Rabu, 05 Mei 2021

Penyeragaman Pendidikan = Penyeragaman Pikiran?

Narasi Kamisan - April 2021


Tujuan pendidikan adalah mengembangkan “bagian-bagian akal budi” (faculties) karena ia telah bisa menyadari bahwa akal budi itu utuh dan lengkap dan tidak butuh disuplai apa pun selain makanan yang tepat. Dibutuhkan kurikulum yang luas, kaya,  beragam yang diperoleh lewat pustaka hidup  untuk menghasilkan seorang warga negara yang cendekia dan berjiwa besar. Setiap anak dari mana saja bisa mendapatkan pengetahuan yang demikian. Bahkan semua anak dapat dilatih mempunyai daya perhatian yang besar melalui prinsip sekali baca dan narasi. 



Para penulis lewat karyanya yang terus hidup punya tujuan untuk mendidik ras manusia. Meskipun menggunakan buku yang sama, bacaan yang sama, karya seni yang sama , kisah heroik yang sama, bisa jadi pemikiran yang didapat tiap anak bisa berbeda. Terkesan seperti penyeragaman, namun tiap anak itu unik dan punya pikiran masing-masing ( dan tidak seragam). Tugas orang tua dan para pendidiklah yang mempersiapkan asupan-asupan ( bacaan-bacaan) berkualitas tinggi dan sastra, alih-alih hanya memberikan buku teks atau buku yang digampangkan kepada anak. 

Saya menemukan sebuah kata pengantar yang menarik dalam buku James Joyce yang berjudul "Ibunda". Mengutip kalimat Italo Calvino, sastrawan terkemuka Italia, dalam esainya berjudul "Mengapa Membaca Karya Klasik" (1999), dia mengatakan :

"Alasan utama membaca karya klasik adalah 
karena membacanya lebih baik daripada tidak membacanya."

Melalui teks-teks sastra, terkadang kita disadarkan bahwa apa yang terjadi jauh di ujung dunia sana ternyata pada hakikatnya memiliki makna yang relevan dengan apa yang terjadi dekat di sini, dalam kenyataan hidup kita sehari-hari, entah itu berupa persoalan ketidakadilan, kisah cinta sepasang anak manusia, maupun ilusi-ilusi personal seorang individu. Semua itu membalik kesadaran kita akan adanya sebuah pijakan bersama di balik perbedaan-perbedaan yang tampak bahwa, sesungguhnya kita adalah satu dalam semesta kemanusiaan. 
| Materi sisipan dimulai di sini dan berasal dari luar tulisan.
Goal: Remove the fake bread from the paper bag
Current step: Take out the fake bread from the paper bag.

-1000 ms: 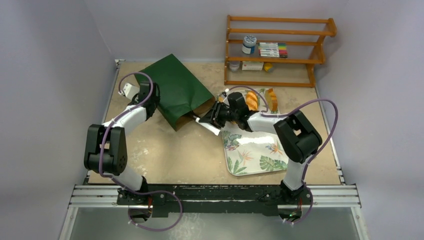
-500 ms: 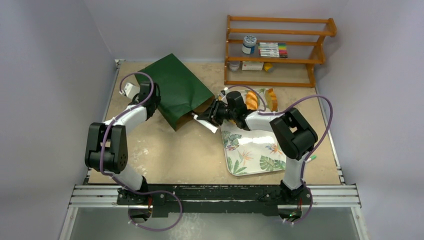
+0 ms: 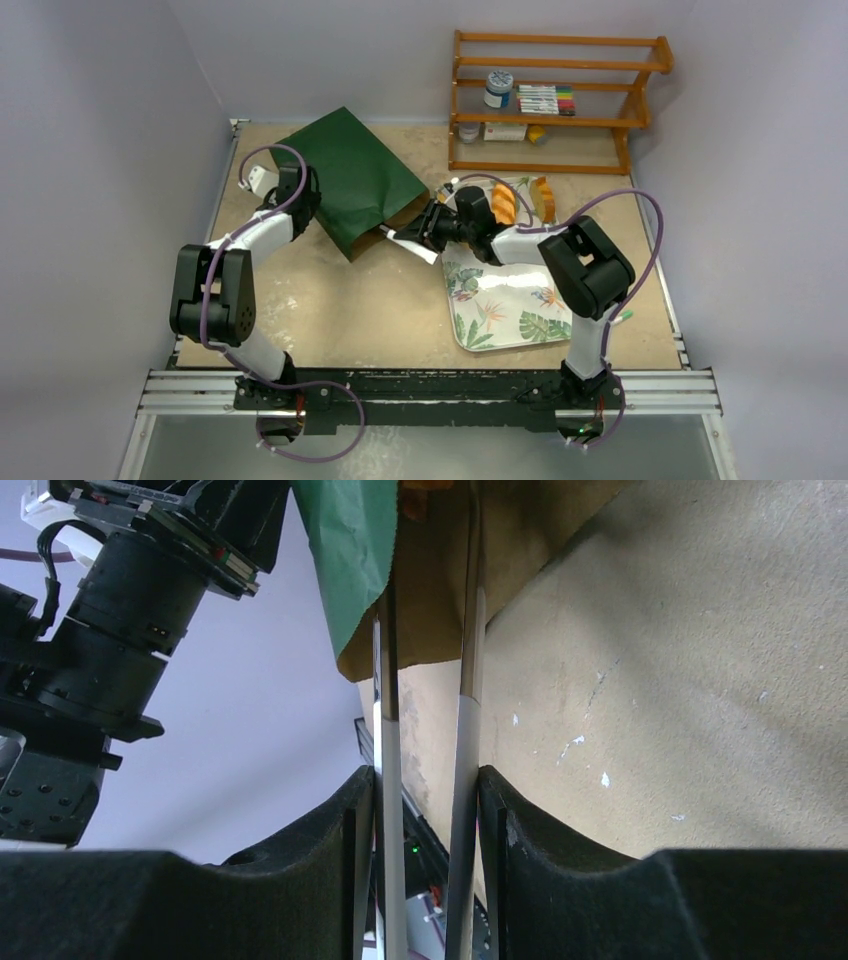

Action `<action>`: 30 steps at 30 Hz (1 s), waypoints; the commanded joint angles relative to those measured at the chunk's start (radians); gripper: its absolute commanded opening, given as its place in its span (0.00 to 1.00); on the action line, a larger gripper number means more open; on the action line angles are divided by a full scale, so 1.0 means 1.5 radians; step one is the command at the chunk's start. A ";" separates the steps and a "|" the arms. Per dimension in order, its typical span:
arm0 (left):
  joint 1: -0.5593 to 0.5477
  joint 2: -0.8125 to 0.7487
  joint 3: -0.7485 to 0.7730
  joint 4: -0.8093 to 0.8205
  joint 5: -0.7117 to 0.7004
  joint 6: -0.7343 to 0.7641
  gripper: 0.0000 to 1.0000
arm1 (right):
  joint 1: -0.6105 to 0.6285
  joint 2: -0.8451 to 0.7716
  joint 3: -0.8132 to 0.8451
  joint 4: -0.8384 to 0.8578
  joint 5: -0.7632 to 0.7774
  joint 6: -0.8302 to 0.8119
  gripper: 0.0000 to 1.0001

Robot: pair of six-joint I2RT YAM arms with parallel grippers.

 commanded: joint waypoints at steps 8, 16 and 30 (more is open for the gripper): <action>0.005 0.010 0.000 0.019 0.008 0.017 0.21 | -0.002 0.034 0.101 -0.036 0.026 -0.028 0.42; 0.008 0.015 0.001 0.022 0.017 0.020 0.21 | 0.015 0.088 0.189 -0.096 0.030 -0.051 0.42; 0.013 0.004 -0.001 0.022 0.025 0.015 0.21 | 0.039 0.057 0.176 -0.136 0.044 -0.081 0.00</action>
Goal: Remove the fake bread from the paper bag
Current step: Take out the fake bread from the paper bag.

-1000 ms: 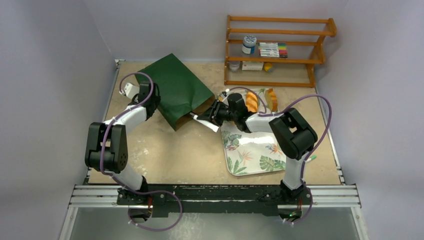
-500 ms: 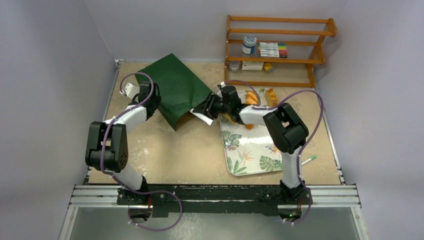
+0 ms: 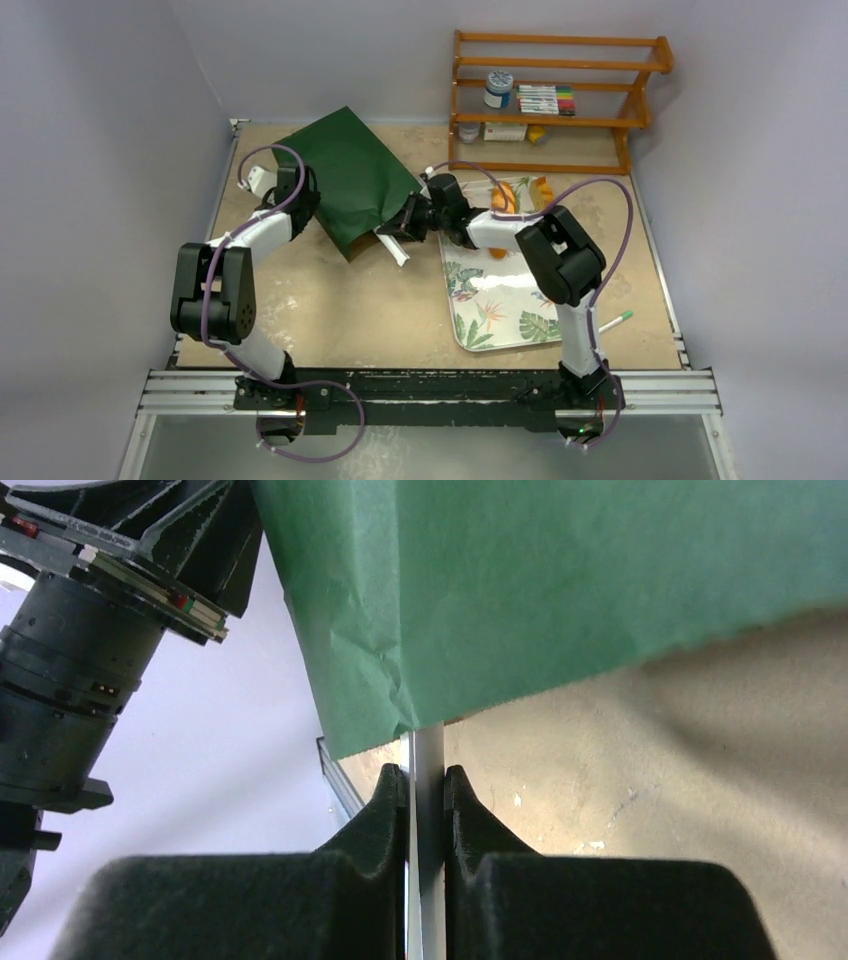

Karya klasik yang ditulis ratusan tahun yang lalu, di belahan bumi yang berbeda, namun tidak menghalangi pembaca masa kini untuk bisa berimajinasi dan berelevansi terhadap kehidupan masa lalu. Bisa saja saat kita sudah banyak membaca buku klasik dengan banyak tokoh, kemudian kita akan melupakan kisah itu, namun suatu hari pasti bisa saja mereka 'kembali' hidup di benak kita. Penulisnya memang sudah lama meninggal, bahkan suatu hari nanti kita sebagai pembacanya juga akan meninggal, namun tulisan-tulisan mereka tetap akan terus hidup hingga ratusan tahun lagi. Seiring berjalan waktu, teknologi dan juga intelektual manusia, karya klasik terus hidup dan menjadi pagar-pagar humanis di tengah situasi yang terus berubah. Itulah sebabnya karya sastra klasik menjadi hal wajib dalam kurikulum CM. Bukankah masa lalu juga yang membentuk masa kini.